Lament has become an anthem for peace since 150 women sang it in the marble foyer of the Australian Parliament as Australia joined the invasion of Iraq. The women had never sung as a group before. Many did not know Glenda or Judy, who had written the song only four days earlier. But through the networks of Canberra’s singing women the music had reached each one and touched a cord of empathy for Iraqi families. The song was heard by millions of Australians in national news broadcasts. It didn’t stop the war, but it expressed what many people felt. It also changed the lives of some of the singers, for it was through the bond of shared sorrow and love in this unprecedented action that A Chorus of Women was formed.
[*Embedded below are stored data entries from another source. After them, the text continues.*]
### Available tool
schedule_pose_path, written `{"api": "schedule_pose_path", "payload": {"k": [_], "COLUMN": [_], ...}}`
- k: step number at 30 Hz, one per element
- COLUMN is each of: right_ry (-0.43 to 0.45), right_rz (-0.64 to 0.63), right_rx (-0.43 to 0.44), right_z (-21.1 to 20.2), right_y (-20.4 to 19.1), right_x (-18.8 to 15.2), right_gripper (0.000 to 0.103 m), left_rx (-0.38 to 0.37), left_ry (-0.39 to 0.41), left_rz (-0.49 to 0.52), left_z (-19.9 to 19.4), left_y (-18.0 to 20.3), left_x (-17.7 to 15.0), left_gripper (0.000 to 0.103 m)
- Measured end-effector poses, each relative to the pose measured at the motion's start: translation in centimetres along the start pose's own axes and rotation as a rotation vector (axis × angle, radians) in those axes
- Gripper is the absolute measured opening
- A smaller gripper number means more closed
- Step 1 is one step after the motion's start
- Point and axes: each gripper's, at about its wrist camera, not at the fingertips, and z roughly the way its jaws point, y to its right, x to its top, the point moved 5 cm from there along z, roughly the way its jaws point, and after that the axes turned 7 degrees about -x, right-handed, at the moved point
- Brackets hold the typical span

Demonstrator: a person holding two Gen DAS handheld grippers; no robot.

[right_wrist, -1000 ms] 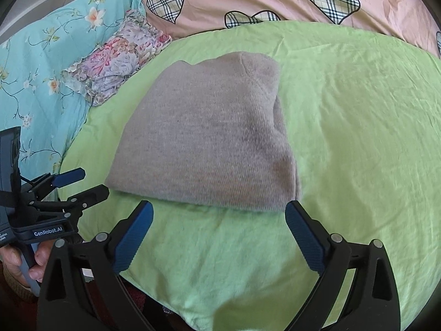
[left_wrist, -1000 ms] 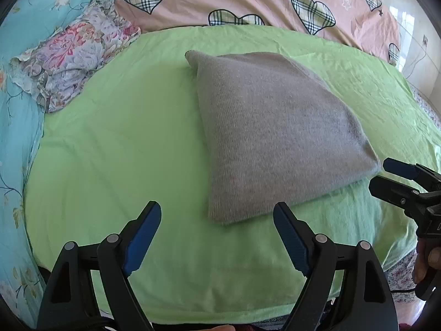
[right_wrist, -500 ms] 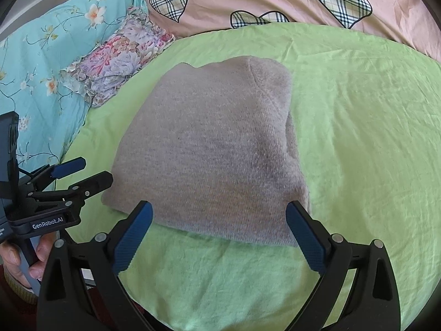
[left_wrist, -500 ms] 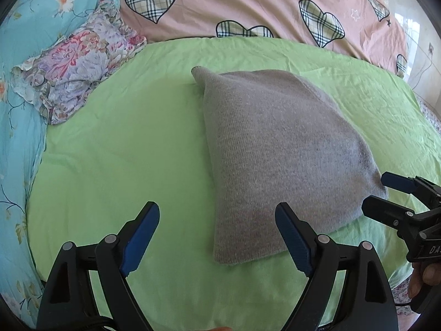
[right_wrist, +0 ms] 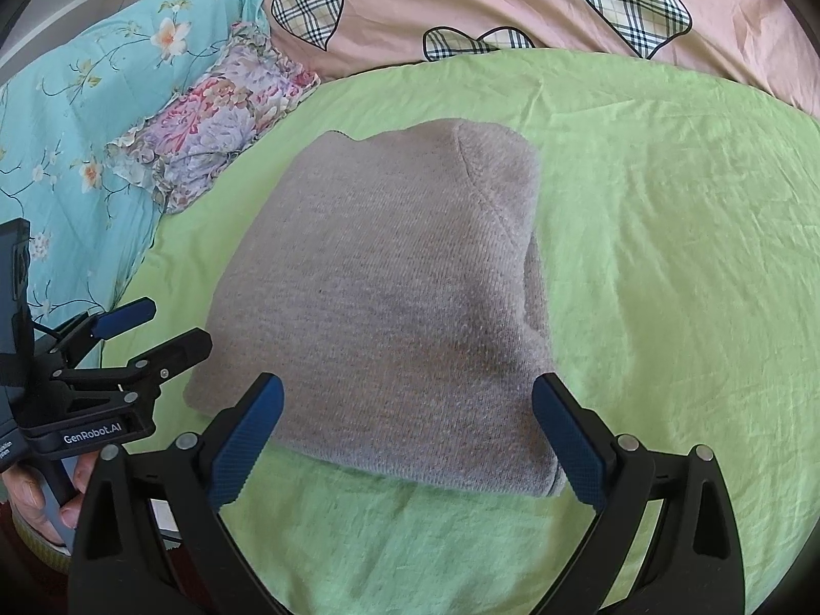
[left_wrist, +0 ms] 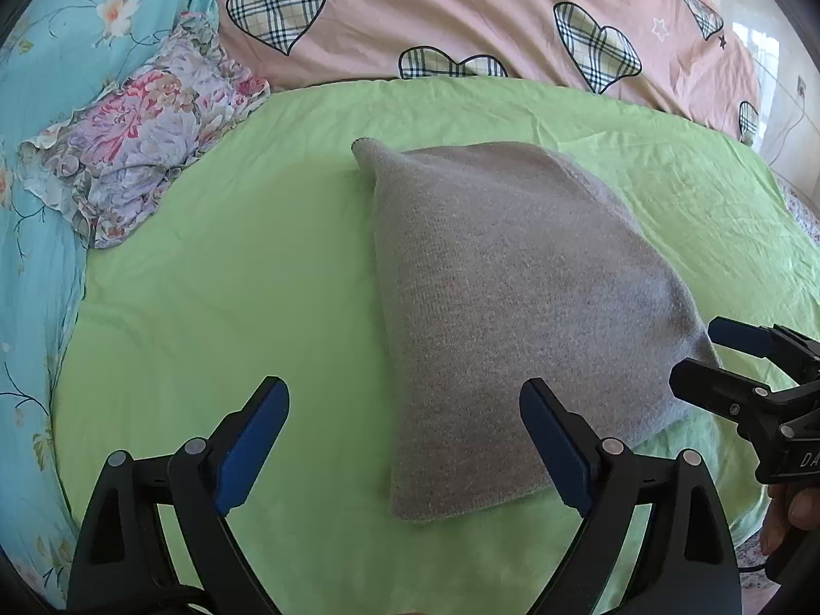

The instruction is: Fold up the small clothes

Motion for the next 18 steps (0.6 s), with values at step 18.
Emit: {"api": "schedule_pose_path", "payload": {"k": [18], "right_ry": [0.087], "right_rz": [0.112], "right_rx": [0.076], "right_z": [-0.3], "right_y": [2.6], "right_x": [4.3], "right_gripper": [0.098], "left_rx": [-0.206], "left_ry": [0.026], "left_rz": [-0.146], "left_z": [1.9], "left_y": [-2.8], "left_x": [4.5], "left_gripper": [0.093]}}
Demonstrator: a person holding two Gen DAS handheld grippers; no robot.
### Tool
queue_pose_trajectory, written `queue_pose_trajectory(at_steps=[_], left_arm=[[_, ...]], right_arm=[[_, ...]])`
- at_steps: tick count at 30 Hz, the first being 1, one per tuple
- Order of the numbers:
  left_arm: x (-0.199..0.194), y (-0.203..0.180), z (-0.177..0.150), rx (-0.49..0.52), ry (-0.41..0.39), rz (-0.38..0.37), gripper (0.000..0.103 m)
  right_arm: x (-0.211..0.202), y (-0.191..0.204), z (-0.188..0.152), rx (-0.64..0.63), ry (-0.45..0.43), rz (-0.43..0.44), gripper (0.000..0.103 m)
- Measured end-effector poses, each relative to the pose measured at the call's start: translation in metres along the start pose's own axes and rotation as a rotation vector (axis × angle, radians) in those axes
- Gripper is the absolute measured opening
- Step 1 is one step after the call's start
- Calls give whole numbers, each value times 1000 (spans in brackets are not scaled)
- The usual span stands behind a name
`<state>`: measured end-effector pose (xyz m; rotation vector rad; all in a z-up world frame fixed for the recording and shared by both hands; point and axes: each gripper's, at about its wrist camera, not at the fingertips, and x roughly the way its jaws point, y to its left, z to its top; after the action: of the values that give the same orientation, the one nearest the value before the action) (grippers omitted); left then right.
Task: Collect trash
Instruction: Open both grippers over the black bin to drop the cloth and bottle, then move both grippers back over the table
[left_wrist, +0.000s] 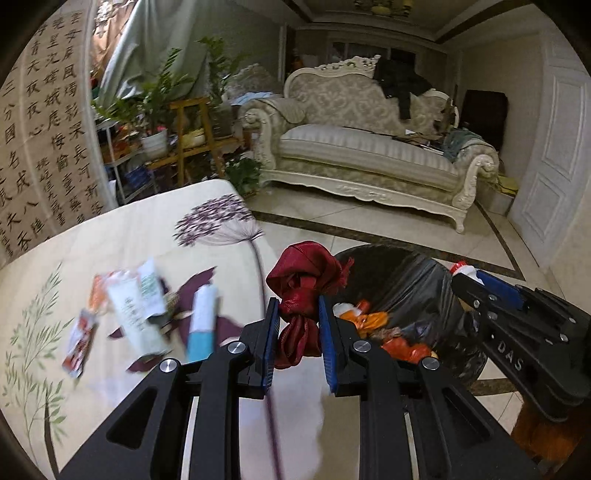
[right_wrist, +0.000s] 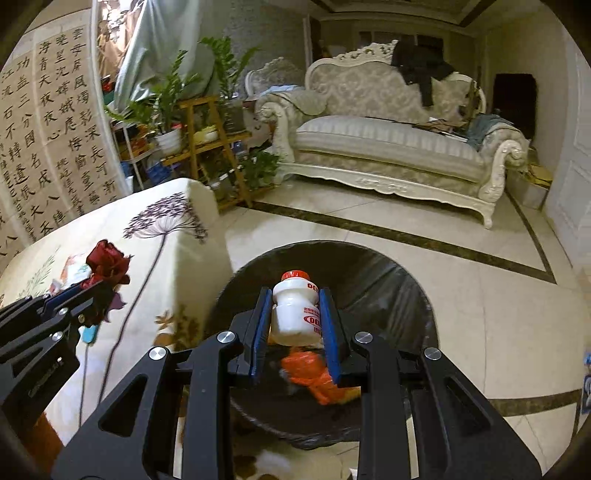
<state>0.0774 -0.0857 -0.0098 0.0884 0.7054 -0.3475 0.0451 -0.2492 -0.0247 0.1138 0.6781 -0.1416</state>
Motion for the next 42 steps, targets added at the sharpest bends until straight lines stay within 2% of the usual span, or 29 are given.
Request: queue_pose_trajectory(at_steps=[8,26,27,30,31,35,36,37,39,42], left_arm=[[29,-24,8,46,24,-10,22],[58,-47,16,86,56,1,23],[58,-47,16,86,57,2,25],[59,-48,17,85,60,5,45],[59,-48,17,85,57,6,48],[58,-47,18,80,50,8,56],[58,-46,18,76,51,9,60],[59,-46,18,73,51,9,64],[57,-44,18,65,49,11,68],[56,-44,17,65,43,12,69]], right_arm=[[7,-16,4,3,-16,-45,25],[32,-39,4,39,15,-80,25],[34,-40,3,44,19,-80,25],[36,-43,2,58,24,-77,27],[36,-44,2,61,25,-80,27],[37,-45,1,66,30,-86,28],[37,-47,0,67,31,-86,30],[37,-48,-1,69,31,-89,36],[37,-50,-1,71,28,-93,39],[36,-49,-2,75,29,-95,39]])
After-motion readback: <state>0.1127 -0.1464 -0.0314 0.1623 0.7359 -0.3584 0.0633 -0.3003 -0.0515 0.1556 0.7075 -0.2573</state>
Performance at the War Memorial February 2004:



Spirit Songs for Anzac Eve

Every year during Canberra’s famous Anzac Eve Peace Vigil the Chorus women sing Glenda Cloughley's Spirit Songs at the top of Mt Ainslie before the beautiful silent lantern-lit procession down the bush path. The song includes the laments of two mothers. Glenda sings for two of her great grandmothers whose 21-year-old sons were killed in the First World War. The tune of the Indigenous mother was written and sung in this recording by Noongar woman Judith Kelly.

Glenda Cloughley sings the lament of the other spirit mother. Meriel Owen plays harp and Nitya Bernard Parker plays flute



Ubuntu

In 2005 Johanna McBride attended an international course on building peace and democracy in Cluj, Romania. There she was introduced to the African philosophy of Ubuntu. One translation given at the course was 'I am who I am, because of you. We are who we are because of each other.' These words inspired Johanna to write this round. 

A Chorus of Women has sung this piece at many public events, including at the 'We the Peoples' presentation which opened the United Nations 60th Anniversary Conference at the ANU in 2005 and at our big fundraiser for the Climate Council in 2016, after Archbishop Desmond Tutu had extended the concept of Ubuntu to 'Eco-Ubuntu', making it clear that we humans are all connected to each other, and also part of the web of nature. 

In 2022 Johanna wrote this revised version, adding weavings of piano and flute. This recording was produced by sound engineer Daniel Pratt, Glenda Cloughley's son with participation of a citizens' chorus of women and men friends.